“He said you were dead, but I knew you weren’t. And I was right!”
Today’s episode starts at Windcliff Sanitarium, where Maggie is clutching the bars on the window and wishing she could go home. And no wonder she’s restless — she was kidnapped three months ago, and she’s been confined in one room or another ever since. She’s missed practically the entire summer.
Happily, Maggie gets a visitation from Sarah, the ghost of a little girl who she met in lockup.
Sarah apologizes for taking so long: “I didn’t know where to find you. I just kept looking. I just kept listening very hard, and I began to hear you. And I found you at last! And I’ll help you go home!”
Which brings up some questions: First, does Sarah operate with some kind of ghost radar? And second: what does she want, exactly?

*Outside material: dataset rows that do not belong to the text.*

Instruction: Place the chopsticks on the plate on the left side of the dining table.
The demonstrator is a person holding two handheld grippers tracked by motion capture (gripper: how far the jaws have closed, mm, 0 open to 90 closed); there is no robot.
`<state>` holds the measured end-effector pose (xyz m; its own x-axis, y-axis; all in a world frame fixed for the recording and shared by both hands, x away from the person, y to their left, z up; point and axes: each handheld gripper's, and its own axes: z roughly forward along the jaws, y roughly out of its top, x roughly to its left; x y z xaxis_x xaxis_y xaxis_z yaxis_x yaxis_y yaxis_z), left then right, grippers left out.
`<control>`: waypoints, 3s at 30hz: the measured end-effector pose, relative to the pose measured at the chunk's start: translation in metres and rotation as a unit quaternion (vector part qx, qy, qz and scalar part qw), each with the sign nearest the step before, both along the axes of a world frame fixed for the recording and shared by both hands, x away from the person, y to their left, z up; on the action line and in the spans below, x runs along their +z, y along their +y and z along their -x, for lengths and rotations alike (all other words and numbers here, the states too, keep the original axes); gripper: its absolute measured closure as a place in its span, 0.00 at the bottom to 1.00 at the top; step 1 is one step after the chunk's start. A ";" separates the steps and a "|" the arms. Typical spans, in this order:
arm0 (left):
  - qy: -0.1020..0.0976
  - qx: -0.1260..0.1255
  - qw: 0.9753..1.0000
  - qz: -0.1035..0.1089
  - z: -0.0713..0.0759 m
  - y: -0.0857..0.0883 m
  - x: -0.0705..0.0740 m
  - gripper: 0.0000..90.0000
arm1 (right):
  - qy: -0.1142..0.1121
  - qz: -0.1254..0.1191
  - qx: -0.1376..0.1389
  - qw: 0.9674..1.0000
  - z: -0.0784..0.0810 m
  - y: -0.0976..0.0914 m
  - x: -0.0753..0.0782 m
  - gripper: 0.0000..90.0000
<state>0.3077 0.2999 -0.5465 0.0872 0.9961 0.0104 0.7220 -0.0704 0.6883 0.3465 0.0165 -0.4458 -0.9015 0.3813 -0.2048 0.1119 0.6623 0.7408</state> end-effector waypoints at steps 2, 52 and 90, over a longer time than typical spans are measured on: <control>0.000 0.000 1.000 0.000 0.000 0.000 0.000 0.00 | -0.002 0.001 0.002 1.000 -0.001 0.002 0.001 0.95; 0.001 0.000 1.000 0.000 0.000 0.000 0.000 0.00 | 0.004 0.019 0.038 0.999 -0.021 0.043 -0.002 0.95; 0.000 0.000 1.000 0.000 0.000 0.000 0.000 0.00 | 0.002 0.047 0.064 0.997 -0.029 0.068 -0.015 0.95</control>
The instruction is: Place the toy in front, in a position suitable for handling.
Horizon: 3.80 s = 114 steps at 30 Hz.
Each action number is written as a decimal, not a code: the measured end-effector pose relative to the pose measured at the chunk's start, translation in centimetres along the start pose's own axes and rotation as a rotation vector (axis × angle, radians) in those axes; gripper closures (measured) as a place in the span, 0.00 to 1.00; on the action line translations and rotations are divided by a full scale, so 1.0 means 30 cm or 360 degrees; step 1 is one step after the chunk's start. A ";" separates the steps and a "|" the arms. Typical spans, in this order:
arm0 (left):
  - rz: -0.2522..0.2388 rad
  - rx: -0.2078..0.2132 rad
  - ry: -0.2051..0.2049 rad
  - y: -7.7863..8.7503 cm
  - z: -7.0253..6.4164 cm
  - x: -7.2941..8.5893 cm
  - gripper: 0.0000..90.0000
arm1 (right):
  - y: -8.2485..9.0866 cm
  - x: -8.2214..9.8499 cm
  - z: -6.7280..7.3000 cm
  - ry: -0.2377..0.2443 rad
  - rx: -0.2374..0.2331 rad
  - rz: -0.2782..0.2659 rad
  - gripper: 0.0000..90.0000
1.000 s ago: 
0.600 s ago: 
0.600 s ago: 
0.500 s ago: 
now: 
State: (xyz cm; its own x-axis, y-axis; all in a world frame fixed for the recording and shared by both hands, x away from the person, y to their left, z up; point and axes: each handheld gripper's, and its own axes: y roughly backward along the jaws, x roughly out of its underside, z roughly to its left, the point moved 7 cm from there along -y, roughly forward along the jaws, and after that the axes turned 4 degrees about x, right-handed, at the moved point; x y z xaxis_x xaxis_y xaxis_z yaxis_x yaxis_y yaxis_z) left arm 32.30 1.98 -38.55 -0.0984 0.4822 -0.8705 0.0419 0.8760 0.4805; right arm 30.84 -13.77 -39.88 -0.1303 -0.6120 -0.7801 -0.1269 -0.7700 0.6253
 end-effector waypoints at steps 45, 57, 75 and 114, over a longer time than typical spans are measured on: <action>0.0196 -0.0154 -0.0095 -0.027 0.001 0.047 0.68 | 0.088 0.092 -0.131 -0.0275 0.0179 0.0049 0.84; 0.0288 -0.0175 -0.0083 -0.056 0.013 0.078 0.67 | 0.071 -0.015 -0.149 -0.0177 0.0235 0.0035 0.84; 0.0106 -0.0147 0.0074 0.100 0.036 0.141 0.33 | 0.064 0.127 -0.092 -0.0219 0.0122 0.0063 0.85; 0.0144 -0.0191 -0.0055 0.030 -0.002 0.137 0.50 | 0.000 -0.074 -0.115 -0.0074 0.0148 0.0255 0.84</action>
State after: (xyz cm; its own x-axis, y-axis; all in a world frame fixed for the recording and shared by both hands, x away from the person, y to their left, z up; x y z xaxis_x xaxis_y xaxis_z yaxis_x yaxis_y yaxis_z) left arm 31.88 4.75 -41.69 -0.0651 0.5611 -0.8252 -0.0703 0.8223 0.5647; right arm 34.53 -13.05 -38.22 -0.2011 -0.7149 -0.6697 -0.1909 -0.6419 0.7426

Sarah’s been fairly busy over the last month — appearing at the top of the stairs at Barnabas’ costume party, singing “London Bridge” while Vicki is sleeping in Josette’s room, and scattering loose items all over the place. And it’s not completely clear what her intentions are. Is she trying to warn people about her brother? Is she trying to expose him? Or is she really just a little girl who’s genuinely trying to make connections with the people around her?
While you’re mulling that over, here’s some cryptic ghost dialogue.

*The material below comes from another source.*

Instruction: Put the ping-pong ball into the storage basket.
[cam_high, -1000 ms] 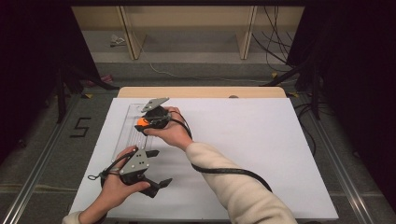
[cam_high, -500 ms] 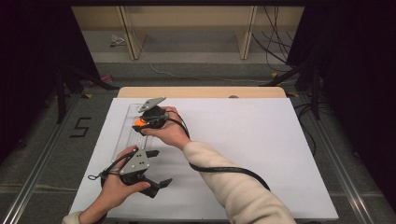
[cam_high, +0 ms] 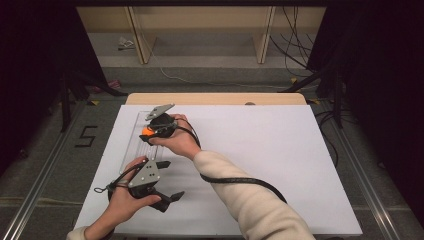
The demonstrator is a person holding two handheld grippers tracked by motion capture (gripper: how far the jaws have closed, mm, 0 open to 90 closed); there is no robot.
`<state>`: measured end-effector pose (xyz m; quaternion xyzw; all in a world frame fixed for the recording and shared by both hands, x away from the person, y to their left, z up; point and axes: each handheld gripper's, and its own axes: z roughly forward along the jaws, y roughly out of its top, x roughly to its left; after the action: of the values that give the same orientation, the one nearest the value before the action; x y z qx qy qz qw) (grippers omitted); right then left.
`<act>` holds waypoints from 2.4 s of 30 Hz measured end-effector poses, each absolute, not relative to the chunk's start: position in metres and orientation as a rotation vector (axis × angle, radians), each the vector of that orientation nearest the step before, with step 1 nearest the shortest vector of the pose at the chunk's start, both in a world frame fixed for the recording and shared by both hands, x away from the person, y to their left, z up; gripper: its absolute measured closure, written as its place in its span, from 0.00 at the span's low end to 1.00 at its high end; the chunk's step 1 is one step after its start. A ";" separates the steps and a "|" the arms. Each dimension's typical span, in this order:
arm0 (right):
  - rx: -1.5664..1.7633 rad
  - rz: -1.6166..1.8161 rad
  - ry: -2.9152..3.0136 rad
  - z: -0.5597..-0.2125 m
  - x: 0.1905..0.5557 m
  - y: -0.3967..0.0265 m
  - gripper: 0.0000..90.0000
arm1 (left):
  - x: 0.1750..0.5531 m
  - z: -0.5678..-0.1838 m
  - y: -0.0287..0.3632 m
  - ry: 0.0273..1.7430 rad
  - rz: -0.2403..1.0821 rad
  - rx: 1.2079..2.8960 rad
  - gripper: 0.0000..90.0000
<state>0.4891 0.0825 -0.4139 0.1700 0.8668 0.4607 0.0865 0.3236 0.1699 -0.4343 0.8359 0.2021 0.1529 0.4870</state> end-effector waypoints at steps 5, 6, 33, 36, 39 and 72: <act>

Maggie: Sarah — how will you help me go home?
Sarah: I can do it.
Maggie: How? The doors are locked, and the window is barred.
Sarah: Every door is locked, and every door has a key to it, doesn’t it?
Sarah: Well, where’s the key to this one?
Maggie: Miss Jackson, the nurse outside, has it. She keeps it on a ring, and the ring is on a chain, and the chain is on a belt.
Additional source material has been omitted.